■ Exercise goal ■
Images should not appear in the copy, yet every line of the listing below must be printed exactly.

+ + + + +

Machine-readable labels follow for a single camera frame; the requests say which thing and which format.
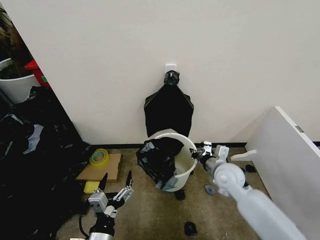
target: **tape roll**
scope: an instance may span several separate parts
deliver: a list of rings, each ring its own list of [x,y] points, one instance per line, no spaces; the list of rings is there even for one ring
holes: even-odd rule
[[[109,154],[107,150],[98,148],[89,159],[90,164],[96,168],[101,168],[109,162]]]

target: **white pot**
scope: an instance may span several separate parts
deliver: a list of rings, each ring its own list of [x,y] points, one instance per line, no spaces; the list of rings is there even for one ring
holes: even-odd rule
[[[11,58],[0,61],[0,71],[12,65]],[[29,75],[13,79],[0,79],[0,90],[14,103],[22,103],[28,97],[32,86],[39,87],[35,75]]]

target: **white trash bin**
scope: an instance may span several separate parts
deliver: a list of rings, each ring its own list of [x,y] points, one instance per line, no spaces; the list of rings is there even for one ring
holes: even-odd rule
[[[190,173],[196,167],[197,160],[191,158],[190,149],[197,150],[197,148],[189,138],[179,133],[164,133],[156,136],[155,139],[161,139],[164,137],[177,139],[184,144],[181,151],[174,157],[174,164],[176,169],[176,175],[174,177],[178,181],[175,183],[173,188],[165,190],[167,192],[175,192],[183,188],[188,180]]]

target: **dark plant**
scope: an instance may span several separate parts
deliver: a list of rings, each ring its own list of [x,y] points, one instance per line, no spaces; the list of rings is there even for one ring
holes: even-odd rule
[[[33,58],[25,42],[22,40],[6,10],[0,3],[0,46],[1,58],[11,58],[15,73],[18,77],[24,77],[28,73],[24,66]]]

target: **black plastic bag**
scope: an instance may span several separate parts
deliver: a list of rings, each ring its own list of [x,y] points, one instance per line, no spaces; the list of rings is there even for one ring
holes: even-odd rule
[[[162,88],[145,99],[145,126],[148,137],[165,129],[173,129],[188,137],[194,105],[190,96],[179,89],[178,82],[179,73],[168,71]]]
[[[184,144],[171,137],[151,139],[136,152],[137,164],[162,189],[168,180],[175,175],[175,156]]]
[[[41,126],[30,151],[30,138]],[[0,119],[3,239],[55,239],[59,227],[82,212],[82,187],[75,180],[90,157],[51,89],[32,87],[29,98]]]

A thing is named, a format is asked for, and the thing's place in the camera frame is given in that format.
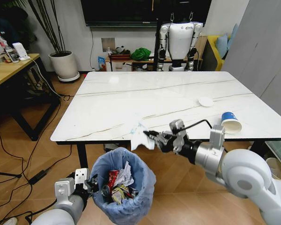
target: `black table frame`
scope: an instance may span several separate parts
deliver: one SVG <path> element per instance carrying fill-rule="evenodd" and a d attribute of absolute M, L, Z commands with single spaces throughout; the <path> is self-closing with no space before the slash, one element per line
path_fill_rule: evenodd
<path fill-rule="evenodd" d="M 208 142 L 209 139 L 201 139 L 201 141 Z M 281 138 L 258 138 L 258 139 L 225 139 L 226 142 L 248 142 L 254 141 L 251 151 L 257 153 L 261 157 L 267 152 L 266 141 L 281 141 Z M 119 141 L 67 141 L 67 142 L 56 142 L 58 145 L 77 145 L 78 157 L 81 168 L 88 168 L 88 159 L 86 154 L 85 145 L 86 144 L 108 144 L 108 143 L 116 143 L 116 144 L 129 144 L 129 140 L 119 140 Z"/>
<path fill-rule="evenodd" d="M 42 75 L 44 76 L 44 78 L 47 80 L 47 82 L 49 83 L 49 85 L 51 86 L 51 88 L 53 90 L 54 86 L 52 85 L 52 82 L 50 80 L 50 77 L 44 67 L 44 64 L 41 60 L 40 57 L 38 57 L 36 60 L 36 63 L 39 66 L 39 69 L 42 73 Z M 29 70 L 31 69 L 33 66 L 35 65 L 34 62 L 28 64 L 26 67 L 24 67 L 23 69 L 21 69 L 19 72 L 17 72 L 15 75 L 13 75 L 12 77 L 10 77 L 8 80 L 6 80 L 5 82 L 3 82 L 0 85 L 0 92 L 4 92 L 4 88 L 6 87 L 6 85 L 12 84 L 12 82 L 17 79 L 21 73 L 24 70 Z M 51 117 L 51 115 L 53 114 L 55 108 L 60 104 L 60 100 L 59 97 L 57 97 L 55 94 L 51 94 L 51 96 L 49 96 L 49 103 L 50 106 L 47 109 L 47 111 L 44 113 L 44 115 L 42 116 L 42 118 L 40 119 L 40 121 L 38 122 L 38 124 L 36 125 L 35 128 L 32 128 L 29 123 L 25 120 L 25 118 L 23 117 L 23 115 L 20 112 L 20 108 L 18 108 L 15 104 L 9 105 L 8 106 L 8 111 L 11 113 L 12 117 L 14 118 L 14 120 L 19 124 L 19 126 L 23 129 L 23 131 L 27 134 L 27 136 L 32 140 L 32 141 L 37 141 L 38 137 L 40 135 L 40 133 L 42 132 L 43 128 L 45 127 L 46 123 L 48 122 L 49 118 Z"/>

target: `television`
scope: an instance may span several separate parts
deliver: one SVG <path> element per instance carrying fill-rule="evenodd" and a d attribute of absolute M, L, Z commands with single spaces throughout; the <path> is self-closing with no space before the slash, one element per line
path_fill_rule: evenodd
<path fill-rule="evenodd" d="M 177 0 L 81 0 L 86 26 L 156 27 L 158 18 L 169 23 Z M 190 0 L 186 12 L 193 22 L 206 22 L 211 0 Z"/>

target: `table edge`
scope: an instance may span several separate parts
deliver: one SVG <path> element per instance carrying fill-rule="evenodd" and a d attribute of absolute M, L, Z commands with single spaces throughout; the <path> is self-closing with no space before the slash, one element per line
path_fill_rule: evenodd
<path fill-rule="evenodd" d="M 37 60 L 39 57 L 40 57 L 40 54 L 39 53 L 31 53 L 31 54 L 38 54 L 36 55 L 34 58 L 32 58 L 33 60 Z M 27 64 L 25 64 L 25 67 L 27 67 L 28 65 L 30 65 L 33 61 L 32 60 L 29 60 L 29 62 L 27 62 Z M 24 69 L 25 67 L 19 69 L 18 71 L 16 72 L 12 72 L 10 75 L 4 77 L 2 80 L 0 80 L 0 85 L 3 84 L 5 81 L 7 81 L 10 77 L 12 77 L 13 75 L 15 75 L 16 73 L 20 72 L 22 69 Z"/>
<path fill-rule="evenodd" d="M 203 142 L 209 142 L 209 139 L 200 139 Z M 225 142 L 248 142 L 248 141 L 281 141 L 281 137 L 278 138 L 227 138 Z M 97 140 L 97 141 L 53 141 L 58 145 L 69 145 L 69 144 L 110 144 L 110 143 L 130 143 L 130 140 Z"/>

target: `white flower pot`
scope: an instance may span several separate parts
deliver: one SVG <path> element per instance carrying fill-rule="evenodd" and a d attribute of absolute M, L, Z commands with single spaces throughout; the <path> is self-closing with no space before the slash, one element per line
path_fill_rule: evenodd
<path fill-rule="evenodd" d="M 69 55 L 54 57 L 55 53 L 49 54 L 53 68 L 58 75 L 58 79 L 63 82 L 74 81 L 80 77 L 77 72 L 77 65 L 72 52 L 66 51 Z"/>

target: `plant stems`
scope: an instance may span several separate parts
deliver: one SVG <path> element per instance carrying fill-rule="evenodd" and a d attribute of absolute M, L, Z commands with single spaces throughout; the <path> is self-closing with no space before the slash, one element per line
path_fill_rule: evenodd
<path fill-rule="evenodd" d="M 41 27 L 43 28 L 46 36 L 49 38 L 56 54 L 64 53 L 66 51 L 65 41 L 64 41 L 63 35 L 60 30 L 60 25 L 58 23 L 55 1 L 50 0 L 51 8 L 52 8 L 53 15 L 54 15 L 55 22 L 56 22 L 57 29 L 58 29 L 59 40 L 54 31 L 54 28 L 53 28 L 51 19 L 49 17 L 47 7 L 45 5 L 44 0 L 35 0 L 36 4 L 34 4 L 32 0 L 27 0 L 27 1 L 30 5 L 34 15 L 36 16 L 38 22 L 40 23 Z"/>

+ + + + +

■ Task solution ■
Machine-readable labels follow for a single camera frame; the requests say which thing and which format.
target: **tape roll**
scope: an instance may span several separate parts
deliver: a list of rings, each ring its own list of [x,y] points, one instance per line, no spaces; the list of rings is there even for one ring
holes: even-odd rule
[[[109,154],[107,150],[98,148],[89,159],[90,164],[96,168],[101,168],[109,162]]]

target: **white pot**
scope: an instance may span several separate parts
deliver: a list of rings, each ring its own list of [x,y] points, one instance per line, no spaces; the list of rings is there even for one ring
holes: even-odd rule
[[[11,58],[0,61],[0,71],[12,65]],[[29,75],[13,79],[0,79],[0,90],[14,103],[22,103],[28,97],[32,86],[39,87],[35,75]]]

target: **white trash bin**
scope: an instance may span several separate parts
deliver: a list of rings, each ring its own list of [x,y] points, one instance per line, no spaces; the list of rings is there even for one ring
holes: even-odd rule
[[[190,173],[196,167],[197,160],[191,158],[190,149],[197,150],[197,148],[189,138],[179,133],[164,133],[156,136],[155,139],[161,139],[164,137],[177,139],[184,144],[181,151],[174,157],[174,164],[176,169],[176,175],[174,177],[178,181],[175,183],[173,188],[165,190],[167,192],[175,192],[183,188],[188,180]]]

target: **dark plant**
scope: an instance may span several separate parts
deliver: a list of rings, each ring its own list of [x,y] points, one instance per line, no spaces; the list of rings is there even for one ring
holes: even-odd rule
[[[33,58],[25,42],[22,40],[6,10],[0,3],[0,46],[1,58],[11,58],[15,73],[18,77],[24,77],[28,73],[24,66]]]

target: **black plastic bag**
scope: an instance may span several separate parts
deliver: a list of rings, each ring its own list of [x,y] points, one instance per line, no spaces; the list of rings is there even for one ring
holes: even-odd rule
[[[162,88],[145,99],[145,126],[148,137],[165,129],[173,129],[188,137],[194,105],[190,96],[179,89],[178,82],[179,73],[168,71]]]
[[[184,144],[171,137],[151,139],[136,152],[137,164],[162,189],[168,180],[175,175],[175,156]]]
[[[41,126],[30,151],[30,138]],[[0,119],[3,239],[55,239],[59,227],[82,212],[82,187],[75,180],[90,157],[51,89],[32,87],[29,98]]]

A thing is named, a format is asked for, and the thing's place in the camera frame is given in that format.
target: `black table frame`
scope: an instance may span several separate parts
deliver: one SVG <path> element per instance carrying fill-rule="evenodd" and a d attribute of absolute M, L, Z commands with single spaces throughout; the <path> is self-closing with no space before the slash, one element per line
path_fill_rule: evenodd
<path fill-rule="evenodd" d="M 208 142 L 209 139 L 201 139 L 201 141 Z M 281 138 L 258 138 L 258 139 L 225 139 L 226 142 L 248 142 L 254 141 L 251 151 L 257 153 L 261 157 L 267 152 L 266 141 L 281 141 Z M 119 141 L 67 141 L 67 142 L 56 142 L 58 145 L 77 145 L 78 157 L 81 168 L 88 168 L 88 159 L 86 154 L 85 145 L 86 144 L 108 144 L 108 143 L 116 143 L 116 144 L 129 144 L 129 140 L 119 140 Z"/>
<path fill-rule="evenodd" d="M 42 75 L 44 76 L 44 78 L 47 80 L 47 82 L 49 83 L 49 85 L 51 86 L 51 88 L 53 90 L 54 86 L 52 85 L 52 82 L 50 80 L 50 77 L 44 67 L 44 64 L 41 60 L 40 57 L 38 57 L 36 60 L 36 63 L 39 66 L 39 69 L 42 73 Z M 29 70 L 31 69 L 33 66 L 35 65 L 34 62 L 28 64 L 26 67 L 24 67 L 23 69 L 21 69 L 19 72 L 17 72 L 15 75 L 13 75 L 12 77 L 10 77 L 8 80 L 6 80 L 5 82 L 3 82 L 0 85 L 0 92 L 4 92 L 4 88 L 6 87 L 6 85 L 12 84 L 12 82 L 17 79 L 21 73 L 24 70 Z M 51 117 L 51 115 L 53 114 L 55 108 L 60 104 L 60 100 L 59 97 L 57 97 L 55 94 L 51 94 L 51 96 L 49 96 L 49 103 L 50 106 L 47 109 L 47 111 L 44 113 L 44 115 L 42 116 L 42 118 L 40 119 L 40 121 L 38 122 L 38 124 L 36 125 L 35 128 L 32 128 L 29 123 L 25 120 L 25 118 L 23 117 L 23 115 L 20 112 L 20 108 L 18 108 L 15 104 L 9 105 L 8 106 L 8 111 L 11 113 L 12 117 L 14 118 L 14 120 L 19 124 L 19 126 L 23 129 L 23 131 L 27 134 L 27 136 L 32 140 L 32 141 L 37 141 L 38 137 L 40 135 L 40 133 L 42 132 L 43 128 L 45 127 L 46 123 L 48 122 L 49 118 Z"/>

target: `television`
scope: an instance may span several separate parts
deliver: one SVG <path> element per instance carrying fill-rule="evenodd" and a d attribute of absolute M, L, Z commands with single spaces throughout; the <path> is self-closing with no space before the slash, one element per line
path_fill_rule: evenodd
<path fill-rule="evenodd" d="M 177 0 L 81 0 L 86 26 L 156 27 L 158 18 L 169 23 Z M 190 0 L 186 12 L 193 22 L 206 22 L 211 0 Z"/>

target: `table edge`
scope: an instance may span several separate parts
deliver: one SVG <path> element per instance carrying fill-rule="evenodd" and a d attribute of absolute M, L, Z commands with single spaces throughout; the <path> is self-closing with no space before the slash, one element per line
path_fill_rule: evenodd
<path fill-rule="evenodd" d="M 37 60 L 39 57 L 40 57 L 40 54 L 39 53 L 31 53 L 31 54 L 38 54 L 36 55 L 34 58 L 32 58 L 33 60 Z M 27 64 L 25 64 L 25 67 L 27 67 L 28 65 L 30 65 L 33 61 L 32 60 L 29 60 L 29 62 L 27 62 Z M 24 69 L 25 67 L 19 69 L 18 71 L 16 72 L 12 72 L 10 75 L 4 77 L 2 80 L 0 80 L 0 85 L 3 84 L 5 81 L 7 81 L 10 77 L 12 77 L 13 75 L 15 75 L 16 73 L 20 72 L 22 69 Z"/>
<path fill-rule="evenodd" d="M 203 142 L 209 142 L 209 139 L 200 139 Z M 225 142 L 248 142 L 248 141 L 281 141 L 281 137 L 278 138 L 227 138 Z M 97 140 L 97 141 L 53 141 L 58 145 L 69 145 L 69 144 L 110 144 L 110 143 L 130 143 L 130 140 Z"/>

target: `white flower pot`
scope: an instance may span several separate parts
deliver: one SVG <path> element per instance carrying fill-rule="evenodd" and a d attribute of absolute M, L, Z commands with single spaces throughout; the <path> is self-closing with no space before the slash, one element per line
path_fill_rule: evenodd
<path fill-rule="evenodd" d="M 69 55 L 54 57 L 55 53 L 49 54 L 53 68 L 58 75 L 58 79 L 63 82 L 74 81 L 80 77 L 77 72 L 77 65 L 72 52 L 66 51 Z"/>

target: `plant stems`
scope: an instance may span several separate parts
deliver: one SVG <path> element per instance carrying fill-rule="evenodd" and a d attribute of absolute M, L, Z commands with single spaces throughout; the <path> is self-closing with no space before the slash, one element per line
path_fill_rule: evenodd
<path fill-rule="evenodd" d="M 41 27 L 43 28 L 46 36 L 49 38 L 56 54 L 64 53 L 66 51 L 65 41 L 64 41 L 63 35 L 60 30 L 60 25 L 58 23 L 55 1 L 50 0 L 51 8 L 52 8 L 53 15 L 54 15 L 55 22 L 56 22 L 57 29 L 58 29 L 59 40 L 54 31 L 54 28 L 53 28 L 51 19 L 49 17 L 47 7 L 45 5 L 44 0 L 35 0 L 36 4 L 34 4 L 32 0 L 27 0 L 27 1 L 30 5 L 34 15 L 36 16 L 38 22 L 40 23 Z"/>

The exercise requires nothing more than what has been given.